**WORK TASK:**
Beneath this line are the data; copy exactly the part of them that opens with the line containing "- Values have" and closes with the line containing "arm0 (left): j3", and only that part.

[Items from a data source]
===============

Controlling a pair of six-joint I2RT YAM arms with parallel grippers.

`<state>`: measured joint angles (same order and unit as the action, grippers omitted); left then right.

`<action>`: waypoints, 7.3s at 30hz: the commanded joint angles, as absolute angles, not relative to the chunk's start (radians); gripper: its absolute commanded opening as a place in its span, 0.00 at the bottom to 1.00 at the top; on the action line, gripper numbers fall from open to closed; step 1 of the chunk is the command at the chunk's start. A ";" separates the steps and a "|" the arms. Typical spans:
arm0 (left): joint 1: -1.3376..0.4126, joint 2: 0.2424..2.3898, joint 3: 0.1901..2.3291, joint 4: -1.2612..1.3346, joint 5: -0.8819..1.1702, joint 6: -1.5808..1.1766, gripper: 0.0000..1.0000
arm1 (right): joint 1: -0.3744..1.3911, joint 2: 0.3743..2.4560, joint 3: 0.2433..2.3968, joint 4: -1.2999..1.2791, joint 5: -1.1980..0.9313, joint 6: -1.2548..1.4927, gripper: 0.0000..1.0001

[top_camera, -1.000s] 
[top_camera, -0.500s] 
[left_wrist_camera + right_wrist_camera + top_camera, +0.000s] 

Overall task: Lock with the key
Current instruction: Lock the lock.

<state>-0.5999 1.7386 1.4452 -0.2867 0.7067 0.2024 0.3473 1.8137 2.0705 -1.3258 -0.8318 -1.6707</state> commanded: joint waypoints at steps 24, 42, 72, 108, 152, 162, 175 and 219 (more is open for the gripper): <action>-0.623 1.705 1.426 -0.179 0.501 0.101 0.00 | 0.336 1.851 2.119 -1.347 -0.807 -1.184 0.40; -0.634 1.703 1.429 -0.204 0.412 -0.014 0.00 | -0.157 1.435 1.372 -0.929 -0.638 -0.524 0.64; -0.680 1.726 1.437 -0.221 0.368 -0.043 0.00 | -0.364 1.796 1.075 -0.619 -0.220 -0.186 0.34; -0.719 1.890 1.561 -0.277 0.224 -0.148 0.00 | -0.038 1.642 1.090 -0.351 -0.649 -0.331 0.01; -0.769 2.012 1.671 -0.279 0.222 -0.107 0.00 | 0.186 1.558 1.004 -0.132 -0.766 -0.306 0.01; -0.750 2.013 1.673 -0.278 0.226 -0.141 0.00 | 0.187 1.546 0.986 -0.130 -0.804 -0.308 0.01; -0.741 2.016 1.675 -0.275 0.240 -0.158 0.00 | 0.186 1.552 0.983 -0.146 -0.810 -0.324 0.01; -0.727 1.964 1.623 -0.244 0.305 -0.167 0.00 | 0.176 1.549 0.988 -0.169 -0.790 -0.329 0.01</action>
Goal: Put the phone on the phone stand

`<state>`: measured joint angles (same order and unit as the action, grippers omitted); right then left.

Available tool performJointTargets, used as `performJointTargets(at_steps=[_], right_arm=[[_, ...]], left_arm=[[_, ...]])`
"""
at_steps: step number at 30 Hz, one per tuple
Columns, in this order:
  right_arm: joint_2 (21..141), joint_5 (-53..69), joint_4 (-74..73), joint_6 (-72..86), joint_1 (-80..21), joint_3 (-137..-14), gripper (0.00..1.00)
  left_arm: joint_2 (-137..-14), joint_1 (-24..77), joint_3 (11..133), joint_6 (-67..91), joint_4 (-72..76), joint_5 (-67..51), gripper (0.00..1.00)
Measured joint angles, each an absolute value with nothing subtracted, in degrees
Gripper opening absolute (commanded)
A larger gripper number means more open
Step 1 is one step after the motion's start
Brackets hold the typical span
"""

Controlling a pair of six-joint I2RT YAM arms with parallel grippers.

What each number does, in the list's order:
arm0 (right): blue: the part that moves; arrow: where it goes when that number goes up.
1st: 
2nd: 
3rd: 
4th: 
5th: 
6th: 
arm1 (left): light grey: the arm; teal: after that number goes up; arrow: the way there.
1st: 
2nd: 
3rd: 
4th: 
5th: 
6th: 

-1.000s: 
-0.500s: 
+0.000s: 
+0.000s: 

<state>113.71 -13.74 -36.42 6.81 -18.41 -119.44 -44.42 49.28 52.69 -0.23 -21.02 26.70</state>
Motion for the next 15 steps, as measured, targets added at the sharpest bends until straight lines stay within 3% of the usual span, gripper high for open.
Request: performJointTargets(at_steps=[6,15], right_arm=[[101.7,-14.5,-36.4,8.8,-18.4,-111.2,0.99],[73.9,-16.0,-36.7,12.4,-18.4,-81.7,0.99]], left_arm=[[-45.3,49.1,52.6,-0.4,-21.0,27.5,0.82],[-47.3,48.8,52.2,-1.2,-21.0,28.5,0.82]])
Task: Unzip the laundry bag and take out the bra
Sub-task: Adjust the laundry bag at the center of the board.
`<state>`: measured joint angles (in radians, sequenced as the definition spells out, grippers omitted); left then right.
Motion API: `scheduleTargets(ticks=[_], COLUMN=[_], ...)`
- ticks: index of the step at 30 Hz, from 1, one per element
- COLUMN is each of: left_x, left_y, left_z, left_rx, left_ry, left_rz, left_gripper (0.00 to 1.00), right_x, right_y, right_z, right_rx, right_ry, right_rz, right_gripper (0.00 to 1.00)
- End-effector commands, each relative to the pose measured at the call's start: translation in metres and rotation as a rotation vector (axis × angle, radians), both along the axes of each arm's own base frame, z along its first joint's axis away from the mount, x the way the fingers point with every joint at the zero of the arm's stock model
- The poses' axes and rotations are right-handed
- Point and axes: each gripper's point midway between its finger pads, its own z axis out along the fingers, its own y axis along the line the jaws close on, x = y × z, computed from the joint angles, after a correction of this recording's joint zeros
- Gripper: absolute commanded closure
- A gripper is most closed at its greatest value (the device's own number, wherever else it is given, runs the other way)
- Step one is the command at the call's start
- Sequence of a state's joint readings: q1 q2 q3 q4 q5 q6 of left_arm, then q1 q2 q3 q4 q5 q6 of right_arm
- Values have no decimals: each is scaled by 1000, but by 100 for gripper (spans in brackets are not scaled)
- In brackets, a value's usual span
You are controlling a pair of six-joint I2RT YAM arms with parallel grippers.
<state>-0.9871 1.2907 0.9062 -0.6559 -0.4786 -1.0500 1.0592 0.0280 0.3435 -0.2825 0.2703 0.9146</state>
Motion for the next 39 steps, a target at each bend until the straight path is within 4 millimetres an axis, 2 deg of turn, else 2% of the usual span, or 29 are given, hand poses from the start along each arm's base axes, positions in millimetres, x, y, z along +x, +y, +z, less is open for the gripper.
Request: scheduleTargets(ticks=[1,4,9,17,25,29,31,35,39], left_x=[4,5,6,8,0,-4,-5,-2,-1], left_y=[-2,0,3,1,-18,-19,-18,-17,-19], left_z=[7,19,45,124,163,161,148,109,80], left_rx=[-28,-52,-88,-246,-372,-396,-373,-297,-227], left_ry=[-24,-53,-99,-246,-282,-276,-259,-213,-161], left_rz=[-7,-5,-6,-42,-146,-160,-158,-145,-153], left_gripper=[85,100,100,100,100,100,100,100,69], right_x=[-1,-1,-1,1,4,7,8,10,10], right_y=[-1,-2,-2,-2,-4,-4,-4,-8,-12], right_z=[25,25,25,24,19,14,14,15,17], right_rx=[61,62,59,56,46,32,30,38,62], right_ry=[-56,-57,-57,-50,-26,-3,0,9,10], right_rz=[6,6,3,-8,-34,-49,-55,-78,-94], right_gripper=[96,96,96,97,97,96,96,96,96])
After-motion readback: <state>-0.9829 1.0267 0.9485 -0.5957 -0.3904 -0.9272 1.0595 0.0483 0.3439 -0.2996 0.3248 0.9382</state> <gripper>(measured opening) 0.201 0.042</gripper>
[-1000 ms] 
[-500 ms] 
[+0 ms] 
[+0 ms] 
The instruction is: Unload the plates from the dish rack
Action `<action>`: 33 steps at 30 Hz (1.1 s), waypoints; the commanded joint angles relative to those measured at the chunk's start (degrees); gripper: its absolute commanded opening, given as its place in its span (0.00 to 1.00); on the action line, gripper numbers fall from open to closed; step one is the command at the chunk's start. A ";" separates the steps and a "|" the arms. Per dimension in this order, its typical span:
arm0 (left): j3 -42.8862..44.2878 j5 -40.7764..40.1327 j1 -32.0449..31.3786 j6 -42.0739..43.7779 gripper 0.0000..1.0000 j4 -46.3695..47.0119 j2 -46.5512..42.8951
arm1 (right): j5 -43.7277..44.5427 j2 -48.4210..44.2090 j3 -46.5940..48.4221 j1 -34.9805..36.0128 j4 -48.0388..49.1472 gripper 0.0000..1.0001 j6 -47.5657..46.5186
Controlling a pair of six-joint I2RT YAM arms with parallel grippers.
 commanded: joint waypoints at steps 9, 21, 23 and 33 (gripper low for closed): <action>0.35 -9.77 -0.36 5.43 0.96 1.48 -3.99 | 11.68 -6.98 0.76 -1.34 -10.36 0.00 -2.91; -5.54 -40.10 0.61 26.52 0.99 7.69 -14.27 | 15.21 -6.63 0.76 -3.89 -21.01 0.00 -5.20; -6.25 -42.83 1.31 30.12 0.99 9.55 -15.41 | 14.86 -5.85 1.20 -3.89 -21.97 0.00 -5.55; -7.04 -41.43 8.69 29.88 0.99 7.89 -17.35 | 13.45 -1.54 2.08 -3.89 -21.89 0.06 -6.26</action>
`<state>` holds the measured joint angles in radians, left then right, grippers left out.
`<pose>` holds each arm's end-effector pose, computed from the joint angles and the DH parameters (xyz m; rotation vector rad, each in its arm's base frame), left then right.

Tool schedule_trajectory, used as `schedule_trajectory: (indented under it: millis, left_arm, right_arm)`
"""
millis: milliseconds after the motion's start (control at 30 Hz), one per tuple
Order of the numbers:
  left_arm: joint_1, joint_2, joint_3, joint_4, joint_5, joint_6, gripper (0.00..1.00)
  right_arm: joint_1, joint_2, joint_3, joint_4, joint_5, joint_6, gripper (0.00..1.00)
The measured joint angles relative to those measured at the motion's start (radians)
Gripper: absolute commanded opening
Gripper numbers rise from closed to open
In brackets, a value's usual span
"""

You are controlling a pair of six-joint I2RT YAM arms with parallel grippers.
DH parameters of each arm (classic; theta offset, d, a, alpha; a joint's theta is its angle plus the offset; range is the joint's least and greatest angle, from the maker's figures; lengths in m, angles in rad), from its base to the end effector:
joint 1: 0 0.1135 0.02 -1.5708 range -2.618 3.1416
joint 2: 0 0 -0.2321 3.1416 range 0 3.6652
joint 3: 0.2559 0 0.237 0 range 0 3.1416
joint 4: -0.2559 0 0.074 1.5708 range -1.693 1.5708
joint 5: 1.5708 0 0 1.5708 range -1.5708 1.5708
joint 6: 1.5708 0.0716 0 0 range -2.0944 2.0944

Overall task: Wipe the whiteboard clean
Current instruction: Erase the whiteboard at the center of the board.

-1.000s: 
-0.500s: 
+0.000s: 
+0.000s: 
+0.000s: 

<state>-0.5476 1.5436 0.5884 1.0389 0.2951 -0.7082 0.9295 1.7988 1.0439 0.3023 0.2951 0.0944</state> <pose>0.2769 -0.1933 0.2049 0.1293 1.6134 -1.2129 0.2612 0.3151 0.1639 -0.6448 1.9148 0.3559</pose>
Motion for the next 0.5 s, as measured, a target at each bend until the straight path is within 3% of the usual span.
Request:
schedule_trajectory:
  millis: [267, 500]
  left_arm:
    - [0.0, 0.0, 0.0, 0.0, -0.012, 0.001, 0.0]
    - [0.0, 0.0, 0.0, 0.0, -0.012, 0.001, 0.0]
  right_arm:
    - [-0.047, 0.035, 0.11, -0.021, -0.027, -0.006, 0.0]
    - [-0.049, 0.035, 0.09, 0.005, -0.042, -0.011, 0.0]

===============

**THE COMPLETED TASK:**
- Values have no decimals: each is scaled by 1000, but by 100 for gripper (spans in brackets are not scaled)
- In brackets, a value's usual span
You are controlling a pair of six-joint I2RT YAM arms with parallel grippers.
<state>-0.9871 1.2907 0.9062 -0.6559 -0.4786 -1.0500 1.0592 0.0280 0.3435 -0.2825 0.2703 0.9146</state>
Motion for the next 39 steps, a target at each bend until the straight path is within 4 millimetres an axis, 2 deg of turn, else 2% of the usual span, or 29 are given, hand poses from the start along each arm's base axes, positions in millimetres, x, y, z along +x, +y, +z, less is open for the gripper.
Request: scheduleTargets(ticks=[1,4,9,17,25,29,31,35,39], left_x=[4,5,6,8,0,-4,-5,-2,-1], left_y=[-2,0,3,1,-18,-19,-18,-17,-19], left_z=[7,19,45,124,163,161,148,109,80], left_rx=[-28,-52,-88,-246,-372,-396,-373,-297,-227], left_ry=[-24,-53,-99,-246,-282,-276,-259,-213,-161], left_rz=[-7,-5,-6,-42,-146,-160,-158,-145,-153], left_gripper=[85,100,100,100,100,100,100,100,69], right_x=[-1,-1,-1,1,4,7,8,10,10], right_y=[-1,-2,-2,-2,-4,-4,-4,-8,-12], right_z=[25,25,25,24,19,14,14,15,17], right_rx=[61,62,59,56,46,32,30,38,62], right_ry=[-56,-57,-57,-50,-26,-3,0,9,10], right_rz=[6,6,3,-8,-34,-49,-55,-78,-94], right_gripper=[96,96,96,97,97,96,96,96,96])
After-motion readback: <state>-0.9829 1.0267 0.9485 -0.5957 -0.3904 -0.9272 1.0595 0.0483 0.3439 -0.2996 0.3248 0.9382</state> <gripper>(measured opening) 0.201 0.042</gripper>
[-1000 ms] 
[-500 ms] 
[+0 ms] 
[+0 ms] 
The instruction is: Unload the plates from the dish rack
Action `<action>`: 33 steps at 30 Hz (1.1 s), waypoints; the commanded joint angles relative to those measured at the chunk's start (degrees); gripper: its absolute commanded opening, given as its place in its span (0.00 to 1.00); on the action line, gripper numbers fall from open to closed; step one is the command at the chunk's start. A ";" separates the steps and a "|" the arms. Per dimension in this order, its typical span:
arm0 (left): j3 -42.8862..44.2878 j5 -40.7764..40.1327 j1 -32.0449..31.3786 j6 -42.0739..43.7779 gripper 0.0000..1.0000 j4 -46.3695..47.0119 j2 -46.5512..42.8951

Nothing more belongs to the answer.